[Task description]: Print every line exactly as it appears in the material below.

[Recorded data]:
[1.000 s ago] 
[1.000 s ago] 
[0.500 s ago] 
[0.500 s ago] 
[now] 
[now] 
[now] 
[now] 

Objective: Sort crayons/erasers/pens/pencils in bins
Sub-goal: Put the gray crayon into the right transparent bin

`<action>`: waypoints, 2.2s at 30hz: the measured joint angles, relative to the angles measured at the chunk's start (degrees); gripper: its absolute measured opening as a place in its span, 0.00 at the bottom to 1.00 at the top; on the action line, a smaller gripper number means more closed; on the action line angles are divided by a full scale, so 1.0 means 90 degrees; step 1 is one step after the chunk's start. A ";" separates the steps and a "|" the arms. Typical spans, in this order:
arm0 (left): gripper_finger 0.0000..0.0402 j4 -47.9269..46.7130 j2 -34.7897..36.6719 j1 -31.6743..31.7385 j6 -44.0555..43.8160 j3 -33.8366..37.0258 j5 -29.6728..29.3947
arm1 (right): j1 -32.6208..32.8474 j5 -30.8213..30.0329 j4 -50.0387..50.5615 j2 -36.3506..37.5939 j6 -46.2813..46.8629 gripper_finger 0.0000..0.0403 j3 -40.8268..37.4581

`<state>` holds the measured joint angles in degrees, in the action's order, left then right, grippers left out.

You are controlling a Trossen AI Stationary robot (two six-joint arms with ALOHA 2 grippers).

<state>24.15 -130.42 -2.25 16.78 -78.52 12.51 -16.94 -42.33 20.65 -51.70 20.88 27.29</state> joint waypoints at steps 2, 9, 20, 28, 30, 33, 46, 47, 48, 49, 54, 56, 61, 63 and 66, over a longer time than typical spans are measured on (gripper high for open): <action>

[Result]:
[1.000 s ago] 
[1.000 s ago] 
[0.500 s ago] 
[0.500 s ago] 
[now] 
[now] 
[now] 
[now] 

Objective: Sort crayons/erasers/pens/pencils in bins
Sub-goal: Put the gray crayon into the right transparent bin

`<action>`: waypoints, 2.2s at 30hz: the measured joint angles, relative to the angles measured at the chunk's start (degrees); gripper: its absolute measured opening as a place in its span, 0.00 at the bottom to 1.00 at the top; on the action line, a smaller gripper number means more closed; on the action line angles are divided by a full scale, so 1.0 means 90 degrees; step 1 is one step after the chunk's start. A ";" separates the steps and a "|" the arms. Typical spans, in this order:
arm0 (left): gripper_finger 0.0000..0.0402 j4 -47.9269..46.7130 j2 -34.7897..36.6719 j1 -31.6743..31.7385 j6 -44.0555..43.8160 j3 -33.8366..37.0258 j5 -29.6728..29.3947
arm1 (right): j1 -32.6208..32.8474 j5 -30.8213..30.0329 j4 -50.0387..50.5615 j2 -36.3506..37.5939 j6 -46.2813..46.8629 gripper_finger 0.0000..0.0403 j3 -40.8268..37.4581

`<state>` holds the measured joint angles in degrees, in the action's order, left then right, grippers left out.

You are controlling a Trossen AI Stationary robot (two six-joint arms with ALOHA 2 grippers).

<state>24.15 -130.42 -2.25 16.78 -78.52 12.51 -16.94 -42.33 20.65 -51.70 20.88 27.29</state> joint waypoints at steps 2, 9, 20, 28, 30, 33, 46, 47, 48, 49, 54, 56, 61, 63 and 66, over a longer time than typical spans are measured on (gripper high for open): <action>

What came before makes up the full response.